In economic news
It wasn’t really necessary to give Elon Musk a job recommending savings to the U.S. government. For he has a job already, or at least some $56 billion of personal income via “SpaceX,” formerly incorporated in Delaware. (“Meta” and various other corporations have also fled that state.) While Mr Musk is piling up his, and his shareholders’, winnings in the new space age, he shouldn’t waste his time unknitting the American bureaucracy (as “Doge,” named presumably after the Chief Magistrate of Venice). He is doing this charitably, apparently for free.

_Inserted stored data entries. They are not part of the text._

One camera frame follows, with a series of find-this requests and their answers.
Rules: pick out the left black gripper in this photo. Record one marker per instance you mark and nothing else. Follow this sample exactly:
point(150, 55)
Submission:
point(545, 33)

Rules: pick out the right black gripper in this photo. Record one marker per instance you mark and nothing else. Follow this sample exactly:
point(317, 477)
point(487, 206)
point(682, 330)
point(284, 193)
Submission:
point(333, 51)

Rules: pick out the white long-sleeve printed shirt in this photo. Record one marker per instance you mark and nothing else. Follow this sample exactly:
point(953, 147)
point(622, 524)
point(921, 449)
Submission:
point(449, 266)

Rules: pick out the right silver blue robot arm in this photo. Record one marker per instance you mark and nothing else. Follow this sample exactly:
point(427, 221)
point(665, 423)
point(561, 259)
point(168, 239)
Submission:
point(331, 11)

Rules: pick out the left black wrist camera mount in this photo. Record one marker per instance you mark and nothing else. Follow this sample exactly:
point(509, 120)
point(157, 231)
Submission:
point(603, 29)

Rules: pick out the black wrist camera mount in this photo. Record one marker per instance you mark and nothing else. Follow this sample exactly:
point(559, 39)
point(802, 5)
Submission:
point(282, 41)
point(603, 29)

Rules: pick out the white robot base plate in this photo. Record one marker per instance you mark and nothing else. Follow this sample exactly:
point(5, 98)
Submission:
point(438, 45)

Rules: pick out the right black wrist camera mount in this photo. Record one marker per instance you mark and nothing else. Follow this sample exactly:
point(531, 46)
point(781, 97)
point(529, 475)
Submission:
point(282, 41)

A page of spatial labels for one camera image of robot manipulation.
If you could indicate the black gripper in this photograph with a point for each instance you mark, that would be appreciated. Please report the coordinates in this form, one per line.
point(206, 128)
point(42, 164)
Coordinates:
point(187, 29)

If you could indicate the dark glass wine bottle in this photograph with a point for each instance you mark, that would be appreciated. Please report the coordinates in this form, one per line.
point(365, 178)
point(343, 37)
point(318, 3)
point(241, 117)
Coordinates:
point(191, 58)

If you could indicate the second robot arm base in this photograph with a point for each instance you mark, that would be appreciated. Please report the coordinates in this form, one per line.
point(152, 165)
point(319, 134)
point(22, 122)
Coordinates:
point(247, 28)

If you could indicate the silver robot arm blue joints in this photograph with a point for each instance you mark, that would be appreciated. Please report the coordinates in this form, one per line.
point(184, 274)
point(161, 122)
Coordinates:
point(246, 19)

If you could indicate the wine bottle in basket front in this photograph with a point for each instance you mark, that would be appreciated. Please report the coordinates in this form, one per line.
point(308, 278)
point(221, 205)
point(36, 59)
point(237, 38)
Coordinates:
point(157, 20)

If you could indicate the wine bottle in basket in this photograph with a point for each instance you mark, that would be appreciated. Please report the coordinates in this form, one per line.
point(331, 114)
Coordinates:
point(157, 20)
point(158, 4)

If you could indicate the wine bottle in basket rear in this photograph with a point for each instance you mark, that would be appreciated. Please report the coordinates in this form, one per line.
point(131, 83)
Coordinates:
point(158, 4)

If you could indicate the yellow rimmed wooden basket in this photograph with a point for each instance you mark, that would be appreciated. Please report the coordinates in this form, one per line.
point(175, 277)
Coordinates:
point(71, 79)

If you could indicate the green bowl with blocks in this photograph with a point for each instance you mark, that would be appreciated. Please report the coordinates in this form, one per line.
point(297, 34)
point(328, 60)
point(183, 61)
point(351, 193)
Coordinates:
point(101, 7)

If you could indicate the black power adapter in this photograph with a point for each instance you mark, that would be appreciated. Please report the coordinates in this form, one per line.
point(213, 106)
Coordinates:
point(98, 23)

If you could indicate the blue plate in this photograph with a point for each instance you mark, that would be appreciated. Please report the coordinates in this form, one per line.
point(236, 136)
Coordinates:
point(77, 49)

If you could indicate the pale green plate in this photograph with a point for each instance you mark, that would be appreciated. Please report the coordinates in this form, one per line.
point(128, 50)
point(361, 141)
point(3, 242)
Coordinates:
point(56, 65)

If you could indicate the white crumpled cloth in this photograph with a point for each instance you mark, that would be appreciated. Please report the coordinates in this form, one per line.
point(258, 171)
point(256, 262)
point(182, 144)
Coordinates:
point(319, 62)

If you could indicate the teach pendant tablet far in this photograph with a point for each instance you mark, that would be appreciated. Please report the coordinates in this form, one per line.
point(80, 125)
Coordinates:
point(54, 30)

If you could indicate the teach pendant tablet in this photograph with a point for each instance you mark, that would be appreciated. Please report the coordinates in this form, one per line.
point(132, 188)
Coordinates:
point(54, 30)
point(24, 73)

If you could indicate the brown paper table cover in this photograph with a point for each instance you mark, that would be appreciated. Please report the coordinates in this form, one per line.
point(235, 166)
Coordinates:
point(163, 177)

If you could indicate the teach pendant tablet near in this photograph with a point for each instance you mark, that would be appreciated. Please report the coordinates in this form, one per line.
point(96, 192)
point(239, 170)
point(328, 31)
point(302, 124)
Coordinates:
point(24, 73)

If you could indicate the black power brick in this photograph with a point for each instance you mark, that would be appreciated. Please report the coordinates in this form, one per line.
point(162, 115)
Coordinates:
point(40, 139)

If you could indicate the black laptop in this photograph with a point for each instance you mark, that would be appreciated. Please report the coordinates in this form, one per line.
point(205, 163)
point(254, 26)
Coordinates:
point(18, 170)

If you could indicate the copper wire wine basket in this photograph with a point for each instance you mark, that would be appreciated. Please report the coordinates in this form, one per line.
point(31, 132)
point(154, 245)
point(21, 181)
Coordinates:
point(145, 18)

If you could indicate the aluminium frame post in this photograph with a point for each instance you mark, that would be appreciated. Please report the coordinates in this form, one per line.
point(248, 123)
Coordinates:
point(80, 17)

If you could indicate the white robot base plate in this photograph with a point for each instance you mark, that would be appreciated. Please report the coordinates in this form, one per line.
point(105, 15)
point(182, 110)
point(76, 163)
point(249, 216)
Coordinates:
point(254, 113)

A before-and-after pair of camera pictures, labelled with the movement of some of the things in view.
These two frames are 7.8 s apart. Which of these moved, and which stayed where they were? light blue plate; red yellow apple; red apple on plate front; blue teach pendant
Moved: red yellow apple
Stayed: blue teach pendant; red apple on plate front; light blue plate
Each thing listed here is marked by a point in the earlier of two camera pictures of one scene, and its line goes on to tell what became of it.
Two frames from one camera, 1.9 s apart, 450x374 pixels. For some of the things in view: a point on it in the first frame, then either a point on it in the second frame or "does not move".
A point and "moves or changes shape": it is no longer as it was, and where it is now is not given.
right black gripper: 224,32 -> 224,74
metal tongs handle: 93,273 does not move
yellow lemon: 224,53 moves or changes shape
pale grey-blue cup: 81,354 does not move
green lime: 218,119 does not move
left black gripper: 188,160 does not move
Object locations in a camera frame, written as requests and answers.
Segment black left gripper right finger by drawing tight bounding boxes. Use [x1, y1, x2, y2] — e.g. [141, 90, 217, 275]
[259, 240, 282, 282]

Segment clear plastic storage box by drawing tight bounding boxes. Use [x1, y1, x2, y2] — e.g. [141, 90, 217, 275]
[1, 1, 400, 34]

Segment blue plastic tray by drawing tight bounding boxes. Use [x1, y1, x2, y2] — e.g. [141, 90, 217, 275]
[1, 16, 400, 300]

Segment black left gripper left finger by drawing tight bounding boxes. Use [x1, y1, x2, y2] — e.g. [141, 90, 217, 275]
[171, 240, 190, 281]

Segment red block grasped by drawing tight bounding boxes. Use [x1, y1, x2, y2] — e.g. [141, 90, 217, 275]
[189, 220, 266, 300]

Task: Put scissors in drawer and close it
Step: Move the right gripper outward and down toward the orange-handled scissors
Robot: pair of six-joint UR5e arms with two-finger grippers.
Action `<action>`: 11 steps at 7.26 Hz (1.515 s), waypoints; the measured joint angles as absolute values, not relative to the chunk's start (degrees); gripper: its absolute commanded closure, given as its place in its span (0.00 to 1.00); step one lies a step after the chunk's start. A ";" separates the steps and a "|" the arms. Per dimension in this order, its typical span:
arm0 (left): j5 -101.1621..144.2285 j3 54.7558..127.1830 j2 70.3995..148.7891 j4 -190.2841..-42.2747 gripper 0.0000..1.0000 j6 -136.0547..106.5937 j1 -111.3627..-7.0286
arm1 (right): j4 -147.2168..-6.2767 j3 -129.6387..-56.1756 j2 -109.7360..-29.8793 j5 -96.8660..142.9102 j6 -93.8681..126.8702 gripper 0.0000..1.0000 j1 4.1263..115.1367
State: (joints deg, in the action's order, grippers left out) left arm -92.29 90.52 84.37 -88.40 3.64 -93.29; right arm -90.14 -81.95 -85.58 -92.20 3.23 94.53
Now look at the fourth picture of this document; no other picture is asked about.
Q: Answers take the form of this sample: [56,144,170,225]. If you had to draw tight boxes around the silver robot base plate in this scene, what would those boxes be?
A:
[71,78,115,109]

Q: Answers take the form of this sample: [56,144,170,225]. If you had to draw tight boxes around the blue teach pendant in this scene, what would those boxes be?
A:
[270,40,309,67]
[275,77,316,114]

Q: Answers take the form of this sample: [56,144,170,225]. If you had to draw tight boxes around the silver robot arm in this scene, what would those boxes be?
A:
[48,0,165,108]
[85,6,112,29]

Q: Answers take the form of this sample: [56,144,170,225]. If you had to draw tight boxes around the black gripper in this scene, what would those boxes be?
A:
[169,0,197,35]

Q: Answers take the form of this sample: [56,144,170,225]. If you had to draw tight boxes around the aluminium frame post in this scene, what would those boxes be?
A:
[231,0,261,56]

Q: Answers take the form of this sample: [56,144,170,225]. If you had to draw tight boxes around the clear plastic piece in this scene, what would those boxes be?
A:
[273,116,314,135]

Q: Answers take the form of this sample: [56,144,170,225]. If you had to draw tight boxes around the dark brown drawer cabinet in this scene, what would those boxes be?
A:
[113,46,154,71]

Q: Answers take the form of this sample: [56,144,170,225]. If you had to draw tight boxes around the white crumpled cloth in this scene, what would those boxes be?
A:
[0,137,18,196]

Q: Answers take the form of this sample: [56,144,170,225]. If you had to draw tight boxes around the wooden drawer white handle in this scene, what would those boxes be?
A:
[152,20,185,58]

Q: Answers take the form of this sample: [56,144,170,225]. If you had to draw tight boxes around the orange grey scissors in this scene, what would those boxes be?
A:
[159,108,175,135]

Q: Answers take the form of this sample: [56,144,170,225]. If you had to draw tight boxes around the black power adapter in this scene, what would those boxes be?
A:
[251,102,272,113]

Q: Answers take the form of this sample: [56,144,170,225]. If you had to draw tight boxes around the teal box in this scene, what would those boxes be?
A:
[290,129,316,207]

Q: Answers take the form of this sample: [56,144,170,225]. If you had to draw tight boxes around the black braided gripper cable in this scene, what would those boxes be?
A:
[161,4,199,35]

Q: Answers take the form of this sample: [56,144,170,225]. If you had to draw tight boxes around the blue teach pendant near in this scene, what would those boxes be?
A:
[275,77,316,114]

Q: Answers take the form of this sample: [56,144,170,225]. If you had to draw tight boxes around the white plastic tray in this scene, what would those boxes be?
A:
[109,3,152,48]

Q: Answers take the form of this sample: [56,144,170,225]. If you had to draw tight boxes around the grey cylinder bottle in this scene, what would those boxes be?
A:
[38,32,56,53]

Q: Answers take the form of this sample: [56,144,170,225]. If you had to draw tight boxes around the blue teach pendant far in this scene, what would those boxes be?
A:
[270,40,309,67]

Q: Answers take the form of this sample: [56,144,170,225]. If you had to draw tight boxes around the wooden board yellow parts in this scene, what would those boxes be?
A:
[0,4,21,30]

By simply cancelling all of the one-fifth of the American budget that is already identified as “discretionary” spending, the deficit could be eliminated immediately; and as 100 percent of this spending is essentially corrupt, there would be no need for regret. (Canadian spending is much more nebulous, even than American, so this would be incalculable up here.) Of course this is not real money, but electronic play money, that could not possibly be exchanged for gold, silver, platinum, or coal to keep us warm through the winter.
A more suitable financial topic for this morning, in the Canadian news, is “Trump tariffs.” (He is settling the score for decades of smug, Canadian abuse of American generosity.) I mentioned in a previous post that his intention is, incidentally, to destroy our government, and implied that this would be a good thing. The Canadian government is cooperating, by counter-tariffing, and the voters, especially in Ontario, are confirming their reputation as malicious idiots. I could explain how the trade war they are demanding will accomplish Trump’s end, by accelerating the tailspin of the Canadian economy (“drill baby drill”) — but why throw pearls before swine?